Search the listing below for lines containing the string "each". Reply with their count only.

**DATA SEGMENT**

======

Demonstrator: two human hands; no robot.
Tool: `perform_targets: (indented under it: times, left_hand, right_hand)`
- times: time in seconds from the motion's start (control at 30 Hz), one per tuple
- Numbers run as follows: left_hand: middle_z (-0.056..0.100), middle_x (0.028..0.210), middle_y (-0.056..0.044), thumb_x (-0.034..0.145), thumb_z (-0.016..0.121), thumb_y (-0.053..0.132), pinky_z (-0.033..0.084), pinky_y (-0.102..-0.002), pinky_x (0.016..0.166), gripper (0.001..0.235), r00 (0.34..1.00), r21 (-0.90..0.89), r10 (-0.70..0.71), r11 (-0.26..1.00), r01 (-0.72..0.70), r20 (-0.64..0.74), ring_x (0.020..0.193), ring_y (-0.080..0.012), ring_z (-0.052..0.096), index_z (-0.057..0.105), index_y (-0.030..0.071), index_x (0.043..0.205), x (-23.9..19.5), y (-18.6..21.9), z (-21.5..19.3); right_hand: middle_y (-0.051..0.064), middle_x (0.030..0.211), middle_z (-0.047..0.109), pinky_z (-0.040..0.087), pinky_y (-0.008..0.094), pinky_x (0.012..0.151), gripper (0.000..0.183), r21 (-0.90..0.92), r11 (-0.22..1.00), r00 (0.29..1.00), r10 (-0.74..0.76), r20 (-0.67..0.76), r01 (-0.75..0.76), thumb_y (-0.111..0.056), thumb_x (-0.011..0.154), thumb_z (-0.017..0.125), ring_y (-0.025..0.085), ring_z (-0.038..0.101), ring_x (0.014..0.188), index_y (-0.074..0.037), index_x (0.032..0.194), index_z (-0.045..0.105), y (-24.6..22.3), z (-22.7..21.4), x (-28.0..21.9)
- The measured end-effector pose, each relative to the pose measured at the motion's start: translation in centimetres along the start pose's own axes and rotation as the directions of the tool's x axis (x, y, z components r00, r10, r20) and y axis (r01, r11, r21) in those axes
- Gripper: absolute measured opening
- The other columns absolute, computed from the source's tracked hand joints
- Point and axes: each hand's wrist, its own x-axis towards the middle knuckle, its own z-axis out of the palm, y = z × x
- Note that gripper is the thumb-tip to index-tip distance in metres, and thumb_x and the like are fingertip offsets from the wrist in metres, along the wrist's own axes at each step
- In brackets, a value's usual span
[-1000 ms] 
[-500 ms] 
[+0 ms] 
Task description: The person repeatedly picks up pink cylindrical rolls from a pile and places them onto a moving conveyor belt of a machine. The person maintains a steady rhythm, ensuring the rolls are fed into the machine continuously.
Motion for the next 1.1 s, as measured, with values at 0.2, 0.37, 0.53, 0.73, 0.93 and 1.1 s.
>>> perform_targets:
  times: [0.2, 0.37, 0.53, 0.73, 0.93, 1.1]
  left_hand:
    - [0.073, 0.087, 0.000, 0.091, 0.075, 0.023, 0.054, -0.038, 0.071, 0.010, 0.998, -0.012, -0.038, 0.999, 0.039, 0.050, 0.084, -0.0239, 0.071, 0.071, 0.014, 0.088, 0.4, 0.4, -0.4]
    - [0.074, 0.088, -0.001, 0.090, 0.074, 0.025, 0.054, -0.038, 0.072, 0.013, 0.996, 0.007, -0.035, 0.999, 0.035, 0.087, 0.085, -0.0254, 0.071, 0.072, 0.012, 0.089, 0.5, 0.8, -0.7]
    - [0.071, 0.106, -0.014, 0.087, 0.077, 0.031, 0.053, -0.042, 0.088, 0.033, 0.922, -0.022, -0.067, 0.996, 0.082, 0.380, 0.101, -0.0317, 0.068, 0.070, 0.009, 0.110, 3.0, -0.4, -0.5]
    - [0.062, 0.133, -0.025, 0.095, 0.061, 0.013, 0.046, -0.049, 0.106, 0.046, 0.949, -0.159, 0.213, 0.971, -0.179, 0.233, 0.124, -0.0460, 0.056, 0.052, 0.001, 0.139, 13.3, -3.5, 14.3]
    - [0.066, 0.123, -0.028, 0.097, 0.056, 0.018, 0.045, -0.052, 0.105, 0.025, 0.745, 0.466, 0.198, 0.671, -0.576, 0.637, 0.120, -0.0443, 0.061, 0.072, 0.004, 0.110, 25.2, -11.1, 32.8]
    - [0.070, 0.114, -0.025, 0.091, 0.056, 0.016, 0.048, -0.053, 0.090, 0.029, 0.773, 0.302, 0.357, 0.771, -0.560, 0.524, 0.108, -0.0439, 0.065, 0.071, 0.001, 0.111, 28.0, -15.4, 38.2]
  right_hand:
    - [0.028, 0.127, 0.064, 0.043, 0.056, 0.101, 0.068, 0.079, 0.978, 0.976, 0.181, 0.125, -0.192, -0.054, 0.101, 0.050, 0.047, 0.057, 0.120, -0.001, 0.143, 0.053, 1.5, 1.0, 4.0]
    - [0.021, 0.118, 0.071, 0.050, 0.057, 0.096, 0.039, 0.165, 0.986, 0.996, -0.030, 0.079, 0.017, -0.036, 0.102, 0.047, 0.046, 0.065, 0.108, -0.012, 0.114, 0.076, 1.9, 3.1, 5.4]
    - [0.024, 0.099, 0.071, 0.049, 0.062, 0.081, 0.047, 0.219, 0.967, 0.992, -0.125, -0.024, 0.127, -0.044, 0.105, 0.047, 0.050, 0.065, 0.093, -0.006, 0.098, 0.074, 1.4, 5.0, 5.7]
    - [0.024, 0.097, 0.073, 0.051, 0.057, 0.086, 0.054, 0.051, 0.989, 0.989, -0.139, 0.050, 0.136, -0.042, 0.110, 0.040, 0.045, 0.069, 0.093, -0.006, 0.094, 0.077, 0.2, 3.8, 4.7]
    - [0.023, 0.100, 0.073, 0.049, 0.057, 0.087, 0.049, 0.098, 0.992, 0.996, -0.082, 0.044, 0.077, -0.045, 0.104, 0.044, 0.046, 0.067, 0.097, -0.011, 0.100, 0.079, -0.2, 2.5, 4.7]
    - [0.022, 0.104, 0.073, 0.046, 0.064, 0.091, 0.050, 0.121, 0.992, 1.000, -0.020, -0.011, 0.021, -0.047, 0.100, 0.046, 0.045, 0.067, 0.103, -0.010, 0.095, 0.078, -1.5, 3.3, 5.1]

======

**PROBLEM SOLUTION**
3